AMMAN: Jordanian MPs are set to deliberate the 2021 state budget bill, which the government has described as the “most difficult in the kingdom’s history.”

The government submitted the draft budget law for 2021 and budgets of independent public institutions to the Lower House on Sunday, with an estimated post-foreign aid deficit of JOD2.06 billion ($2.89 billion), or 6.5 percent of gross domestic product (GDP), compared with JOD2.16 billion in 2020.

Minister of Finance Mohamad Al-Ississ said: “This year’s budget is the most difficult for Jordan ever.

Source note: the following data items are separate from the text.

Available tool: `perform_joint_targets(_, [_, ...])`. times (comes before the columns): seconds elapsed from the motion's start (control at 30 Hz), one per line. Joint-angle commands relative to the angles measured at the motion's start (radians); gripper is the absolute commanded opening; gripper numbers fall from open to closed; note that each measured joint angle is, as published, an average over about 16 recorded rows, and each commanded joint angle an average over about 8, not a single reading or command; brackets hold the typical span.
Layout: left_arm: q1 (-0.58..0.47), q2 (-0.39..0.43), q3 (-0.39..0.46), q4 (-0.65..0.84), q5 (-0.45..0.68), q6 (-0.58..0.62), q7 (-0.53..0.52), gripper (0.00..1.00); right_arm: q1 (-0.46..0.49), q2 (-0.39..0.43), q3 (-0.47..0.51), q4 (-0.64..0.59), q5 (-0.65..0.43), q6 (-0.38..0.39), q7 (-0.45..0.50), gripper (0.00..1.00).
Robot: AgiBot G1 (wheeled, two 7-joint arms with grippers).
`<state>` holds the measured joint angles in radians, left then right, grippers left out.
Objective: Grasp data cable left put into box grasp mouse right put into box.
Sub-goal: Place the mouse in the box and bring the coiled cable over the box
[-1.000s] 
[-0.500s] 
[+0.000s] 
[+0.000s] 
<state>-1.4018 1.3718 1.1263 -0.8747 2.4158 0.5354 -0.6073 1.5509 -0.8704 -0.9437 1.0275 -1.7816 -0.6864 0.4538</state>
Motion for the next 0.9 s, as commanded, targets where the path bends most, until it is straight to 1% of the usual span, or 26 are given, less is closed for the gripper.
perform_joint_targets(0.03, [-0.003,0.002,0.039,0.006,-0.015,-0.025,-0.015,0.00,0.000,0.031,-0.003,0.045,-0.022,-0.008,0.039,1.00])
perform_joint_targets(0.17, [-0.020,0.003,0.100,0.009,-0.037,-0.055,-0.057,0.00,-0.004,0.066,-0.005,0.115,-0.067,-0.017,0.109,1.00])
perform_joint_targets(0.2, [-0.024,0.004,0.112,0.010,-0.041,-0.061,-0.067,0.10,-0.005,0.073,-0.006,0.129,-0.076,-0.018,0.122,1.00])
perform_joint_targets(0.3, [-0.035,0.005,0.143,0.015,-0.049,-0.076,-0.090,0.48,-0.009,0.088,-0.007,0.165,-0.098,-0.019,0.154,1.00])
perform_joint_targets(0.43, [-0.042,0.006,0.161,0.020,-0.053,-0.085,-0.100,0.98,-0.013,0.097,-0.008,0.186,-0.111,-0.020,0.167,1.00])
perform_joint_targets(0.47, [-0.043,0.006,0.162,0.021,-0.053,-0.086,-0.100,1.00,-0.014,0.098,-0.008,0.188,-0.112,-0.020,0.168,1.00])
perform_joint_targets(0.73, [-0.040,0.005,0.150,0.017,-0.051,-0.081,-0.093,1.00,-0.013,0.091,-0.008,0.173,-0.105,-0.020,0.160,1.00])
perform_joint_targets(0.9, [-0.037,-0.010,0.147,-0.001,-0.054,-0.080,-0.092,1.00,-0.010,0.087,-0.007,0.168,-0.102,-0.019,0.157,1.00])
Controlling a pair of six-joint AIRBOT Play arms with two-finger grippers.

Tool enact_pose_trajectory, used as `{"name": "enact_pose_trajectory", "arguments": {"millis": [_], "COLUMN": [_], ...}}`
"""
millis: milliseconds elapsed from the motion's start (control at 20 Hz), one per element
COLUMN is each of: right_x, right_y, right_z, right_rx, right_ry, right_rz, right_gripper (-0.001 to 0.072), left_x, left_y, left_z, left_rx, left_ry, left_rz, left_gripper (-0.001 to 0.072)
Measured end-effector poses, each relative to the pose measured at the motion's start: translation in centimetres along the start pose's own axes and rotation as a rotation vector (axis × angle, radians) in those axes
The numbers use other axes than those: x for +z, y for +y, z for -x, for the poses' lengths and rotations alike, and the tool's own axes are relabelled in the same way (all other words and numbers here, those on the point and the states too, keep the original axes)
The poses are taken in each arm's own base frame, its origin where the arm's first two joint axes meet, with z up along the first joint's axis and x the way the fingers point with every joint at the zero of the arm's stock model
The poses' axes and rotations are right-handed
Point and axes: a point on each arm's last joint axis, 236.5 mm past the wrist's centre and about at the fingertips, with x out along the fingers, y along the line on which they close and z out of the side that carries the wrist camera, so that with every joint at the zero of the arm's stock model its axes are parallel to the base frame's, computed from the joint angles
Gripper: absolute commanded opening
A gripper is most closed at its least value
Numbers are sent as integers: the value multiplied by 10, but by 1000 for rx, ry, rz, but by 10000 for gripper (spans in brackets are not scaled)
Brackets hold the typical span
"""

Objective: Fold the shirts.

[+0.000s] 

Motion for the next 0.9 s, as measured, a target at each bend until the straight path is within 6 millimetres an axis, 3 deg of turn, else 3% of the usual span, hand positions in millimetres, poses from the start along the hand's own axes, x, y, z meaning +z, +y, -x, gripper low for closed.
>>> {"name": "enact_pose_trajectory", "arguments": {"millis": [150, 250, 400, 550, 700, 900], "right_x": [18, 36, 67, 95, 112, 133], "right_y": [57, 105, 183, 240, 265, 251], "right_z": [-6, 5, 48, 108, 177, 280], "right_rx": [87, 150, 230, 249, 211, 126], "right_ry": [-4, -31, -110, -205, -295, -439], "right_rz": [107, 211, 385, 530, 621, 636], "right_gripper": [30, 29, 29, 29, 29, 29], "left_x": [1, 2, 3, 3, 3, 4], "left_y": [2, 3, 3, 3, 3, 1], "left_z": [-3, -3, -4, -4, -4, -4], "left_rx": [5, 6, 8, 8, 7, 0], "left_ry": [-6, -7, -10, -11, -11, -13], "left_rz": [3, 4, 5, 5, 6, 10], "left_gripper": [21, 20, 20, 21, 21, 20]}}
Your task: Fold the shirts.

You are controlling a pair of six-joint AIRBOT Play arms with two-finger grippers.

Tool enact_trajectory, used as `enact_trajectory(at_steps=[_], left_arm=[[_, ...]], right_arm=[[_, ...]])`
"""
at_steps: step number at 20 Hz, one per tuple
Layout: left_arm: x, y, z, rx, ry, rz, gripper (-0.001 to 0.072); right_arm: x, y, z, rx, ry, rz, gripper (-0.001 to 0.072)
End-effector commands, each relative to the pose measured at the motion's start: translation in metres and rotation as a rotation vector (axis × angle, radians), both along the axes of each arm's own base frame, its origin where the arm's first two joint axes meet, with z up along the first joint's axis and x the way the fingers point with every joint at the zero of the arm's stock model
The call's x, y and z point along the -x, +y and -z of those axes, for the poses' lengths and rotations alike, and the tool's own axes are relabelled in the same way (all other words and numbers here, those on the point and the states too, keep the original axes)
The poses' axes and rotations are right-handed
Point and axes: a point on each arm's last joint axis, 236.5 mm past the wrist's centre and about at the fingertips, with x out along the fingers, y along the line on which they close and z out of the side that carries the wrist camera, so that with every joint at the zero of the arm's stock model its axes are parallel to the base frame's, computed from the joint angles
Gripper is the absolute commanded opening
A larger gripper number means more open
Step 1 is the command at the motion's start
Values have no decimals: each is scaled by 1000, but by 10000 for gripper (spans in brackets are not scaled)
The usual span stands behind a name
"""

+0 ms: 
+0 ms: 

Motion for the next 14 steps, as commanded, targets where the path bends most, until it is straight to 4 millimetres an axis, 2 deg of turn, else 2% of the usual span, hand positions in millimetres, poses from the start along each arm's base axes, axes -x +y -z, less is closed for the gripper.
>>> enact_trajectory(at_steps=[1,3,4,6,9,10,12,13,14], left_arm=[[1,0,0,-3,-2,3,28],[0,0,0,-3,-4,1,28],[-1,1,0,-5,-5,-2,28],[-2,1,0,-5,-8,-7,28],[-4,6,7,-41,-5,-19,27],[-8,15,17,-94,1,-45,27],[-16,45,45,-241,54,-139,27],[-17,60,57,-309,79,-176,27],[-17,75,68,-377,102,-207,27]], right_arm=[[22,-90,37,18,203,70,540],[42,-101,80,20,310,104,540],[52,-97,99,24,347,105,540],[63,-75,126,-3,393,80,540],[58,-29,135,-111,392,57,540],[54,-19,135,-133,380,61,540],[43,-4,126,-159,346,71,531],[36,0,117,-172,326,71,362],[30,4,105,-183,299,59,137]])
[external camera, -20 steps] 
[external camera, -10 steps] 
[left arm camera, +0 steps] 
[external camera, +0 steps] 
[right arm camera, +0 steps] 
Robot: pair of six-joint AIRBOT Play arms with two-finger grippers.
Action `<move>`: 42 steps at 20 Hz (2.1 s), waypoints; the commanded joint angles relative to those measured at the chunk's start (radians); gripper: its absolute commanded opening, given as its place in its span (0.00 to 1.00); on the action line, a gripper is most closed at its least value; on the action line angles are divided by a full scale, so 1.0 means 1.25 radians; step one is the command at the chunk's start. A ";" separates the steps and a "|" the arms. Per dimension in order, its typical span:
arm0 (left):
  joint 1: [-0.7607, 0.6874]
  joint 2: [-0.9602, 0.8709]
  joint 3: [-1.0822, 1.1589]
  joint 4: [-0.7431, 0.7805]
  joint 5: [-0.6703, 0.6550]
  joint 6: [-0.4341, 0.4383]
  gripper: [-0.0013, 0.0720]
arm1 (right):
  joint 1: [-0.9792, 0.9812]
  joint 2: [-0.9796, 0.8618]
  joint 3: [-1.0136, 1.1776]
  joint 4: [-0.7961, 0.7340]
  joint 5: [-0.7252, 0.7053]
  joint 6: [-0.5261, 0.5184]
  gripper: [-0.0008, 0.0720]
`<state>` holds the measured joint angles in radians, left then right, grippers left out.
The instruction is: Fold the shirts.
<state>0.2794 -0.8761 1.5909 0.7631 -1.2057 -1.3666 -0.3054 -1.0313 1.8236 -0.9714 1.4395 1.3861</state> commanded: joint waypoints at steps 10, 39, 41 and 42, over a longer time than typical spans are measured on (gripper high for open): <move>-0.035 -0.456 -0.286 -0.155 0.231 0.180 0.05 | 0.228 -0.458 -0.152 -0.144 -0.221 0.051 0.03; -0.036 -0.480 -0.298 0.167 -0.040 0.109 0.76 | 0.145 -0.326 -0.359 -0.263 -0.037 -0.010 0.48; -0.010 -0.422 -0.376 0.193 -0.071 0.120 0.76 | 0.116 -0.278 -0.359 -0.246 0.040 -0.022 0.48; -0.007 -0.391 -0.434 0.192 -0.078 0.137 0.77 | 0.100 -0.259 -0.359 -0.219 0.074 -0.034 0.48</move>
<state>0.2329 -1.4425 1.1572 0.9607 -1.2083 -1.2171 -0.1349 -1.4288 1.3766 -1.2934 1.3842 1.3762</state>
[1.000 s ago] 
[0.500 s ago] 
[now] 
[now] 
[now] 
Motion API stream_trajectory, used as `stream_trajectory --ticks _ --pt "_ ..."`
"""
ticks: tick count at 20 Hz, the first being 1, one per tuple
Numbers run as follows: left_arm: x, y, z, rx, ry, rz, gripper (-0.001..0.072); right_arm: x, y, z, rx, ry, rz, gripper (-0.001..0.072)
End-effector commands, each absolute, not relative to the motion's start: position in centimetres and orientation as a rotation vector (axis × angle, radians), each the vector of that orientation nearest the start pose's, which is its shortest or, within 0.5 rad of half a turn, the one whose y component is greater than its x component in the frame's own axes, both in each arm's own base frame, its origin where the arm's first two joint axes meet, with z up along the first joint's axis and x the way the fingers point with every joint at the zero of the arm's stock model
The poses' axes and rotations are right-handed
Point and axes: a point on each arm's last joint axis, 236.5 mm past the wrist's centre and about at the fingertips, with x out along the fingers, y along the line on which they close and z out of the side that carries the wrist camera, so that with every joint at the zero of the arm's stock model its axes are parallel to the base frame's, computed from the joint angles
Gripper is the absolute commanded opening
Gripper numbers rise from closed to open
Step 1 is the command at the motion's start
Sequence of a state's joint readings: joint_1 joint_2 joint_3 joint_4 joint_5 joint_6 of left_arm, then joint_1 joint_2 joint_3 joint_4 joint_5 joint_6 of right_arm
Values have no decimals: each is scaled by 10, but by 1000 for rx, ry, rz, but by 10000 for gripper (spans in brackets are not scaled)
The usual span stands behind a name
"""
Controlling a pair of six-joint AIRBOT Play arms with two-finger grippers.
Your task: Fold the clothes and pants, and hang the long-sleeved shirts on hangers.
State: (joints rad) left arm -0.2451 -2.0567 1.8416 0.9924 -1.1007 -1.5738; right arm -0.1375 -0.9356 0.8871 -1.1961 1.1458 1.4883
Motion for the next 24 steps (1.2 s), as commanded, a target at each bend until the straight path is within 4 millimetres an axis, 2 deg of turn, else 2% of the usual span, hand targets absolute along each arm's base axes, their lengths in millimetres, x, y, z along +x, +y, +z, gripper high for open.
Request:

The coronavirus pandemic and exceptional regional circumstances have minimized growth.”

Presenting the draft budget bill to lawmakers, Al-Ississ said that the government, which won a vote of confidence from MPs last week, would not impose any new taxes in 2021, adding that while Jordanians had showed resilience in 2020, their economic conditions were hit hard by the pandemic and the accompanying containment measures.

MPs are expected to start debating the budget next month.

Jordan imposed a nationwide lockdown from March 17 to May 30 last year in a bid to curb the spread of COVID-19, before gradually reopening some sectors. Other areas of the economy remain closed until now.

“Jordanians have undertaken an unprecedented test in 2020,” the minister said, expecting the national economy to shrink by 3 percent in 2021.

Domestic revenues are estimated in the 2021 budget law at around JOD7.8 billion before foreign grants, which are expected to reach JOD577 million in the budget law, down from the JOD851 million in the re-estimated value for 2020.

BACKGROUND

Jordan imposed a nationwide lockdown from March 17 to May 30 last year in a bid to curb the spread of COVID-19.

The value of total expenditure in the 2021 budget is expected to reach JOD9.93 billion or 31.2 percent of GDP, compared with JOD9.37 billion or 30.6 percent of GDP in 2020.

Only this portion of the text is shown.